Le second prêt de 100 millions sera quant à lui destiné au programme InnovFin Space Equity, qui vise en particulier à soutenir l’innovation et la croissance des PME européennes du secteur des technologies spatiales. Un signal positif pour les entrepreneurs européens en quête de financement, surtout dans la phase de démarrage, et qui avaient tendance à se tourner vers des capitaux privés hors UE, en particulier aux États-Unis.
Un véritable tournant
« Les deux annonces intervenues aujourd’hui marquent un véritable tournant pour l’Europe dans le soutien de l’industrie spatiale européenne », s’est félicité Thierry Breton. Et les grandes entreprises ne seront pas les seules à en bénéficier.
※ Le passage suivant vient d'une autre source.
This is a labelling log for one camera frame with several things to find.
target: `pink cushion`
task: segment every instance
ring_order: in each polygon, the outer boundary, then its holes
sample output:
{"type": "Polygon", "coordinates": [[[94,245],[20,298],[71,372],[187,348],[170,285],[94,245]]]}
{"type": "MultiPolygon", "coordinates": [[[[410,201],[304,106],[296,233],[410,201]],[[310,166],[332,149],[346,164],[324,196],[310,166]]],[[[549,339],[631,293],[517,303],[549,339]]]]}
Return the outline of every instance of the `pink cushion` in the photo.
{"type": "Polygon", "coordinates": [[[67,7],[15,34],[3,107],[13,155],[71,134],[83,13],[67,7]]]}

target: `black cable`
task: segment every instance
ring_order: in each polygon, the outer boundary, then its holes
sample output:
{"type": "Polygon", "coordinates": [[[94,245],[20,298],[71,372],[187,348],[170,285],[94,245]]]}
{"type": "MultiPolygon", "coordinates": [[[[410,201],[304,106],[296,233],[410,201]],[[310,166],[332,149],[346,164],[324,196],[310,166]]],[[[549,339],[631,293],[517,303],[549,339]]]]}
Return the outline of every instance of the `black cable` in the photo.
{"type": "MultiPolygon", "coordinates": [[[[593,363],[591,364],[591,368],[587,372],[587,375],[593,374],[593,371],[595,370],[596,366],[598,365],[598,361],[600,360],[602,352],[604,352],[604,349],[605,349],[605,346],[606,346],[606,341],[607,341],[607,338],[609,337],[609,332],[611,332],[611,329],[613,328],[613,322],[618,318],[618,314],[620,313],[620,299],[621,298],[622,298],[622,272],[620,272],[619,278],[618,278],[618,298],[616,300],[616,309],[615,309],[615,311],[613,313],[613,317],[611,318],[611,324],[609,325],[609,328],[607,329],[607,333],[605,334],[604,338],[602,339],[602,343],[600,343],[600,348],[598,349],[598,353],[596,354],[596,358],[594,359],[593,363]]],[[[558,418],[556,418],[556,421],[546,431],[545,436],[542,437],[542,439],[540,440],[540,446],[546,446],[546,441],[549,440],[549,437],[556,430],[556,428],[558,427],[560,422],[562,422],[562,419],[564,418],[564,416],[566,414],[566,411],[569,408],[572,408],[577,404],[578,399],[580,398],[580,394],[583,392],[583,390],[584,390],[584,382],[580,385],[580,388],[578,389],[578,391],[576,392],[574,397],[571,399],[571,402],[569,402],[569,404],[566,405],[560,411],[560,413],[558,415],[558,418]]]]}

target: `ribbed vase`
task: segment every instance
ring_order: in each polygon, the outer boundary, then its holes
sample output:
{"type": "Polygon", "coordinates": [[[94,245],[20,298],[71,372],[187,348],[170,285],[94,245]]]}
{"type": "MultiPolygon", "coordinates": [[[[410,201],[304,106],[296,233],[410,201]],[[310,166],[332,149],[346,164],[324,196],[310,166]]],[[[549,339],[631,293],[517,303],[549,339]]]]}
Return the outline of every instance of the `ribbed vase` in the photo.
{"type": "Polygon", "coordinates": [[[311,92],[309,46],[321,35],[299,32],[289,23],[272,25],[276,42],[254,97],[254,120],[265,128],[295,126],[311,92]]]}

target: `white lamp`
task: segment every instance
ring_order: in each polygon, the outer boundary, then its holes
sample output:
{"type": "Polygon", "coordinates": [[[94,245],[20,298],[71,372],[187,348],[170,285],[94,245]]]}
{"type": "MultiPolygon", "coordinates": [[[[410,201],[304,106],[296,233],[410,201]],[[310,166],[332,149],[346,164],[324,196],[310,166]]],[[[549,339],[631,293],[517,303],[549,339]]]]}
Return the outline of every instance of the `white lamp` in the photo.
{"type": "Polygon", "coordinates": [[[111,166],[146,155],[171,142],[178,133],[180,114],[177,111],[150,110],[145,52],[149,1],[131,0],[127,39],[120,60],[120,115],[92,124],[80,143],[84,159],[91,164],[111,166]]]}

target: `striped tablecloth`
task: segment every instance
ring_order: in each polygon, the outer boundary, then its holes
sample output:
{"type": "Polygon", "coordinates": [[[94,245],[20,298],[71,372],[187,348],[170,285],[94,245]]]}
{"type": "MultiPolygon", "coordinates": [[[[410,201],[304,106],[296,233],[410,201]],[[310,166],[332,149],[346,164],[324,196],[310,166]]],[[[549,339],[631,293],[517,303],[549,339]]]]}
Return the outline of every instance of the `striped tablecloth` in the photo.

Grâce au dispositif InnovFin Space « nous faisons clairement savoir que l’activité spatiale en Europe est une véritable aubaine. Il s’agit d’une initiative essentielle pour soutenir le développement de jeunes entreprises européennes dans le domaine spatial, en vue de leur expansion », a-t-il conclu.
Une façon de rassurer le millier d’acteurs européens de l’industrie spatiale réunis à Bruxelles. Mais qui ne lève pas complètement les craintes pour la période post-Brexit. En pointe en matière de technologie spatiale, les Britanniques ont en effet grandement contribué au développement de Galileo, notamment sur son pilier sécurité. Le Brexit pourrait désormais impliquer de se passer de leurs compétences, mais aussi de leur contribution significative au budget spatial européen.